I did not mean – in the slightest – that Warfield introduced Arminianism into the Reformed camp. Though the breach of Scripture did weaken the “immune system” of the Body. When the primary standard of the Church’s confession – the Scripture – is overthrown, as I maintain it is (and will demonstrate shortly) – the secondary standards of the confessions will naturally follow suit.

When I am told that in the ESV’s Matthew 1 verses 7 and 10 with their notorious Asaph and Amos replacing the royal forebears of the Lord Jesus we have the authentic Greek text (reflecting the reading of the CT), with disdain I reject that assertion which posits error in the autograph of the apostle.

It is in the details of a thing that its excellence and especially its _functionality_ is seen. A superior watch is known by its internal parts and not only its face.

In the _details_ of the CT can we assert that God’s providence was active upon them to preserve the true readings, or did He pass over some of them, letting them fall into error? In this the newest – and some say the finest – translation of the CT, the ESV, we observe its reading in Matthew 1, verses 7 and 10. Both the Greek text and the English translation read, in v. 7, that Asaph was in the royal lineage of Christ rather than Asa, and in v. 10, that Amos was a progenitor of Christ rather than Amon. It will not do to aver “these are alternate spellings,” for Hebrew is a precise language, and Matthew was a literate man; we would not accept, in English, that Solar was an alternative spelling for Sol, or Merry an alternative for Mary.

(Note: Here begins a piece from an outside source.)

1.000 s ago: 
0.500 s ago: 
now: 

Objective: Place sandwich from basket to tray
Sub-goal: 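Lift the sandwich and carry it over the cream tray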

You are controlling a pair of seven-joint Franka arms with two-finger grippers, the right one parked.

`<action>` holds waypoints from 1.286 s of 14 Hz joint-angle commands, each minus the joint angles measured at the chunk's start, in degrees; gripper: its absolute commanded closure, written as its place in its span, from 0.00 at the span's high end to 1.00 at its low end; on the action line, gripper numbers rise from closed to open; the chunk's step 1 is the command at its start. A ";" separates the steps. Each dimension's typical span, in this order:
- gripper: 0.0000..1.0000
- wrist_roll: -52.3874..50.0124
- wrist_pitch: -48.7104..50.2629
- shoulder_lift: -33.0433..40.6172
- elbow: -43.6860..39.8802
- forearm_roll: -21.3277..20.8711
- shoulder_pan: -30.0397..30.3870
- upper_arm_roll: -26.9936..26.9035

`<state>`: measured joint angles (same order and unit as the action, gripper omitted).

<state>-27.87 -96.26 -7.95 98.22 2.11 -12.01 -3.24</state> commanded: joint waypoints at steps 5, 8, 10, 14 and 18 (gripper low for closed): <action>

In this discussion of the relative merits of the CT vs. the TR there are two approaches I use, the macro and the micro. The former pertains to the overview – positing a plausible (for some of the details are lost to us) history of the textual transmission, including the corruption of the text – and the latter involves fighting in the trenches, as it were; that is, looking at the specific variants introduced initially by Rome to subvert the Reformation’s Sola Scriptura / “preserved text”, and now by those seduced to the progressive allure of those manuscripts (used initially by Rome) who claim the variants represent the superior text.

So in this trench, Matt. 1:7, 9, we see the Critical Text asserting that in Matthew’s *original* the apostle made an error. This cannot be allowed to stand. It is on the face of it false.

I will continue to respond to your post shortly.


----------



## MW (Jan 2, 2008)

I much appreciate the posts contributed to this thread in defence of the TR. May I make a clarifying observation without in the slightest detracting from what has been said.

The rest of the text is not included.